Let's Get Serious About Debt (originally posted April 19, 2011)

    
     Yesterday, the bond rating firm Standard & Poor's released a gloomy report stressing that unless the President and Congress do something, and quickly, about America's long-term debt, the United States stands to have its bond rating downgraded from "AAA"  (http://media.npr.org/assets/img/2011/04/18/USAAARating.pdf).  What's the effect?  It's pretty simple to understand, even for those of us who do not invest in bonds.  With a lower rating, the U.S. will be forced to raise interest rates to attract buyers.  Higher interest rates for U.S. securities translate to higher interest rates across the board, for things like small business lines of credit and mortgages.  Worse, higher rates mean the country is paying more and more each year just to service its own debt.
     Although it seems that nowadays we're all talking about our fiscal crisis, no one is really doing that much about it.  Yes, it's true that President Obama and Representative Paul Ryan (R-WI) recently released competing versions of the future with their budget proposals.  Here is the odd thing though:  President Obama chartered a bipartisan commission to study the future of debt and deficits, and Representative Ryan actually served on the commission.  (The National Commission on Fiscal Responsibility and Reform's full report can be found at http://www.fiscalcommission.gov/sites/fiscalcommission.gov/files/documents/TheMomentofTruth12_1_2010.pdf.
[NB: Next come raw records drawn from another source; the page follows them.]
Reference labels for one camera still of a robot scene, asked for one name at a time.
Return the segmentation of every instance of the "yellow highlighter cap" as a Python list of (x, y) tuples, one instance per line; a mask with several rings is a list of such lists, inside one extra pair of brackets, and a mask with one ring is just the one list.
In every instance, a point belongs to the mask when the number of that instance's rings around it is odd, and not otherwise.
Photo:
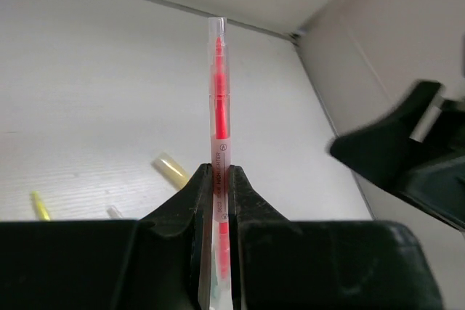
[(38, 192), (32, 192), (31, 193), (31, 199), (33, 202), (34, 210), (36, 211), (36, 214), (41, 221), (49, 221), (50, 220), (50, 215), (45, 207), (44, 203), (41, 200), (41, 197), (39, 196)]
[(152, 166), (163, 174), (178, 190), (189, 181), (190, 176), (174, 159), (162, 152), (153, 162)]

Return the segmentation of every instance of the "pen cap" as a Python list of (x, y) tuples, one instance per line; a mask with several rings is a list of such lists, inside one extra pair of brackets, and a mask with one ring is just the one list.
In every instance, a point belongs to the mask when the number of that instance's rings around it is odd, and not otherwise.
[(210, 95), (230, 93), (229, 62), (226, 45), (226, 17), (209, 18)]

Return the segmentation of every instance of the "black plastic part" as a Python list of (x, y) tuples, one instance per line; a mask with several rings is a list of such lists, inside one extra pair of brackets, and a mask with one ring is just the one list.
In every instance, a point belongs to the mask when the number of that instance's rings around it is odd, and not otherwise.
[(141, 221), (0, 224), (0, 309), (208, 310), (211, 166)]
[(445, 100), (423, 142), (410, 138), (440, 84), (418, 82), (388, 116), (333, 141), (330, 153), (377, 187), (465, 231), (465, 104)]
[(391, 113), (336, 138), (330, 154), (377, 187), (391, 191), (406, 167), (436, 155), (435, 149), (419, 150), (410, 135), (441, 87), (435, 81), (416, 84)]
[[(211, 186), (202, 165), (141, 221), (0, 224), (0, 309), (208, 310)], [(399, 224), (289, 221), (237, 166), (229, 204), (236, 310), (442, 308)]]
[(120, 309), (201, 309), (210, 304), (211, 166), (144, 217)]
[(115, 309), (137, 221), (0, 224), (0, 309)]
[(250, 185), (246, 174), (240, 166), (230, 166), (230, 259), (231, 259), (231, 294), (234, 309), (240, 309), (242, 301), (240, 253), (240, 227), (250, 221), (262, 221), (269, 224), (274, 221), (288, 221), (263, 199)]
[(295, 222), (230, 169), (235, 310), (442, 309), (416, 238), (380, 221)]

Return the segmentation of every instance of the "clear plastic cap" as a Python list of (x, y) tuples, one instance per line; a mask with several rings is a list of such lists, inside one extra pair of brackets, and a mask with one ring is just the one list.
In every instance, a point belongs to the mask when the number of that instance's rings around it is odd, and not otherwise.
[(215, 44), (217, 38), (224, 39), (226, 33), (226, 17), (210, 17), (209, 18), (209, 38), (210, 43)]

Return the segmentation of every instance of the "red highlighter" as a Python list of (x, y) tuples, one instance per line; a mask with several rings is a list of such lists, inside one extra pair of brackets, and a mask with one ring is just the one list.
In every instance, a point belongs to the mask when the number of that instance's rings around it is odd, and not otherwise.
[(209, 18), (210, 134), (213, 166), (214, 251), (219, 286), (230, 286), (230, 238), (227, 209), (230, 153), (230, 84), (226, 18)]

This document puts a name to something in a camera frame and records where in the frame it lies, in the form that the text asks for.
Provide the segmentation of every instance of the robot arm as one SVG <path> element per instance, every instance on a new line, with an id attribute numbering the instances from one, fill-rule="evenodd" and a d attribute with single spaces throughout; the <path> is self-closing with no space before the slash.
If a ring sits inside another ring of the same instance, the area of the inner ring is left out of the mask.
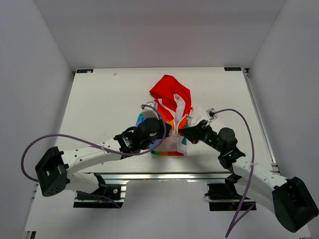
<path id="1" fill-rule="evenodd" d="M 203 141 L 220 152 L 220 164 L 233 174 L 225 179 L 225 198 L 243 195 L 251 170 L 251 162 L 237 147 L 235 133 L 230 128 L 222 128 L 216 133 L 209 122 L 202 120 L 198 125 L 180 129 L 190 142 Z M 221 198 L 220 192 L 209 191 L 211 199 Z M 252 181 L 247 197 L 261 204 L 275 214 L 278 221 L 289 231 L 296 232 L 319 214 L 303 181 L 272 173 L 260 165 L 254 165 Z"/>
<path id="2" fill-rule="evenodd" d="M 100 174 L 78 171 L 96 164 L 129 157 L 146 149 L 156 139 L 163 138 L 163 122 L 146 109 L 143 113 L 146 116 L 144 122 L 100 143 L 101 148 L 89 146 L 64 152 L 59 151 L 58 147 L 48 149 L 35 167 L 42 195 L 50 197 L 63 190 L 95 193 L 103 189 L 105 183 Z M 171 126 L 167 123 L 165 126 L 165 137 L 167 137 Z"/>

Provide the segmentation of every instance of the white table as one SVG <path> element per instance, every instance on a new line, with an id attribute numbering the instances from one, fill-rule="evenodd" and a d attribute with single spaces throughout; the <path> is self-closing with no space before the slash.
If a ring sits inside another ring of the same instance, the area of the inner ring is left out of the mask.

     Both the President and Congressman Ryan are steeped in the details of the Commission's recommendations.  After all, it's the President's commission and Mr. Ryan helped write the report.  Yet, when it comes to proposing solutions to the American people, neither leader has shown the courage to actually say that the Executive and the Legislative branches need to sit down together with exactly one document in front of them -- the Commission report -- and figure out how we implement it.  The Commission proposed reducing deficits by $4 trillion by 2020.  Congressman Ryan proposes a cut of $1.6 trillion and the President proposes $600 billion.  Both the President and the Congressman have 2022 in mind, not 2020, like the Commission.  Congressman Ryan achieves most of his savings by revamping Medicare and Medicaid.  The President achieves most savings by Defense cuts.  Neither the President nor Mr. Ryan is willing to say anything about Social Security beyond "we need to think and talk about it."  The Commission actually had some concrete proposals for how to restructure Social Security in both its revenue and disbursement aspects. 
     So here is what it seems to me:  the President is telling us we need to tighten our belts, but the part of the national waistline we are going to squeeze is the Defense part.  Congressman Ryan is also talking about belt-tightening, but he wants us to squeeze the Entitlements fat, and nothing else.  The fact of the matter is that the biggest portions of our federal budget are Defense, Entitlements, and Social Security.  Borrowing to sustain that more than 66% of our budget is what's eating our lunch, but more importantly, the lunch of our children, grandchildren, and great grandchildren.
     The Right screams that Entitlements are out of control all the while contending Defense is untouchable.  Nonsense.  One of the easiest places to start is looking for savings is at the number of military installations we maintain in the United States.  But to honestly do that, members of the Senate and the House would have to look their local constituents in the eyes and say "I voted to close Local Air Force Base to save money."  That is hard to do.  But the purpose of the Defense Department is to defend us, not to provide local jobs.  On the other hand, the Left says we should not abandon the "safety net" for those who need it.  Fair point, but the safety net is multilayered, tangled, and actually traps many of those people it is supposed to catch.  Furthermore, programs are duplicative and poorly administered.  Section 8 housing vouchers help people with rent and costs about $18 billion a year, but the program is administered by thousands of offices across the nation.  Nebraska, my home state, has more Housing Authority offices than it has counties. 
     Neither the Left nor the Right wants to touch Social Security.  But as the Commission reports: 
"When Franklin Roosevelt signed Social Security into law, average life expectancy was 64 and the earliest retirement age in Social Security was 65. Today, Americans on average live 14 years longer, retire three years earlier, and spend 20 years in retirement. In 1950, there were 16 workers per beneficiary; in 1960, there were 5 workers per beneficiary. Today, the ratio is 3:1 – and by 2025, there will be just 2.3 workers "paying in" per beneficiary”.
     If our leaders cannot get serious today, then it seems they will wait for future leaders to impose drastic austerity measures.  That is what is now happening in Europe.  I just think we can do better.